The show works a bit like a breezy and brisk collection of linked short stories, constantly moving forward, continually showing new consequences of our own inaction. Keeping the characters flat and underserved, though, makes the lavishly depicted world they inhabit feel less like a matter of concern. ... Clumsy in its delivery of information, “Extrapolations” is also maudlin where “Black Mirror” is icy.
Just awful. I had such high hopes given the quality of the actors that signed up for this. Perhaps they had high hopes too but it fails at every level. The producers had a golden opportunity to show how life of various levels of society would be affected by climate change and thy failed miserably. Each episode is relatively disconnected from the prior one although some are somewhat linked. Each one seems worse than the other. I used to like Forrest Whitaker but not in this. He seems absolutely amateurish. Perhaps you can "credit" the stilted, not credible dialogue, but notwithstanding that, the recitation of his lines, his gestures and his expressions are high school level at best. It is literally painful to watch.. We may struggle through the final episode with John Snow for giggles.
Updated: Out of 7 episodes so far, only the 5th, is well done and interesting. The rest being predictable and preaching candy wrapped in great actors names, is mostly very uneven and wasted opportunity.
First episode is maybe still ok as an introduction, second has great ideas there, but somehow the end us wasted opportunity (underwhelming and predictable). Third one instead of showing destruction of Miami is wasted on other stuff (don't want to spoil it), the ending is so disgustingly sugary that it offends intelligence of viewers. Some people would stop watching the series here. Fourth episode is wasted for clumsy rehearsal of some white house procedural drama, flashy but pretty empty and again predictable.
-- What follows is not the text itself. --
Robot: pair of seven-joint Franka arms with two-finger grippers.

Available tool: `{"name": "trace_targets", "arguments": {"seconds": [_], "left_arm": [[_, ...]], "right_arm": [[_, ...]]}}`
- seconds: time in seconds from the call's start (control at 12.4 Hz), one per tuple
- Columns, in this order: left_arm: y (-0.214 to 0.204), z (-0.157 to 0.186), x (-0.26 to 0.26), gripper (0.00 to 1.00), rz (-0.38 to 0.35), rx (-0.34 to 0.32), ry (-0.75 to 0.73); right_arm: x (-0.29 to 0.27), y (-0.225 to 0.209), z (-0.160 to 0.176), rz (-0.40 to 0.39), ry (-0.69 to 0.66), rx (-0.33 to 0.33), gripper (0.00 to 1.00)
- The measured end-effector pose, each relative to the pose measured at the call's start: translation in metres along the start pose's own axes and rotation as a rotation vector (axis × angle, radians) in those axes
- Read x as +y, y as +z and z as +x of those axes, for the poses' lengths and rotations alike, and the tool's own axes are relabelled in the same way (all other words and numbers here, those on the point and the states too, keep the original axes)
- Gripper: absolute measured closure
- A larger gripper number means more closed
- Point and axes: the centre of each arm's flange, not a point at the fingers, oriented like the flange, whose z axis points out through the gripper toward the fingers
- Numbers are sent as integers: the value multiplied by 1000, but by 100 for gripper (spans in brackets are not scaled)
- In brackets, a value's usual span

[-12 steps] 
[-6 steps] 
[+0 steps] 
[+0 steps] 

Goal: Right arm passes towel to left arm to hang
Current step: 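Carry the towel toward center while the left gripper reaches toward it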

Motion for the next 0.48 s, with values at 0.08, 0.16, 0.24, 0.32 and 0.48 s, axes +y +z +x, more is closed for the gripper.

Only the 5th one has something to say and show. Happens in India, shows the heatwave effects (so called wetbulb effect) and how horrible is for average human beings. And first time in the series really shows what it means for majority of the people in the world - working class, poor from outiside developed countries. So far we could think that climate change only touches lifes of middle class from the West, and it's really more of the question if you can buy more comfortable mode of survivial. Till that episode it doesn't include working class and poor (even poor from US and Europe) as if they would not exist or they would be a mere background like wild animals going to extinct. 5th episode is well made, has finally flavor of something authentic (people speaking and showing their feeling in their mother language - still it's being reduced because apparently American viewers cannot read subtitles) and shows mortal danger and helplessness of climate changes. That could be shown in Miami episode, but choose to go for some moral arguments and preaching. In India we have at least a glimpse of how mortifying and real the future might be.
If antalogu would keep 5th episode formula would get 9 stars, but for all the too obvious preachiness, wasted ideas and focusing on middle class sanitized troubles, it get generous 3 stars. Can only hope that the rest of episodes are different.
Updated: After watching now 7 episodes - it's pretty obvious that for creators the only people worth making series about are the ones from rich West, and global South is just some non-existent background, mentioned briefly only on radio/news. Even animals are getting more attention than real people living in India, Bangladesh, African countries etc. Dropping my to 1 - there is literally one episode happening in Global South. Shame.
Remember when the tone-deaf celebrities banded together to 'inspire' us by singing Imagine? It seems like someone in Hollywood saw that and thought, "This is how we'll save the world!" by having a bunch of out-of-touch, pampered actors and producers tell us how WE need to do more to protect THEIR lifestyle.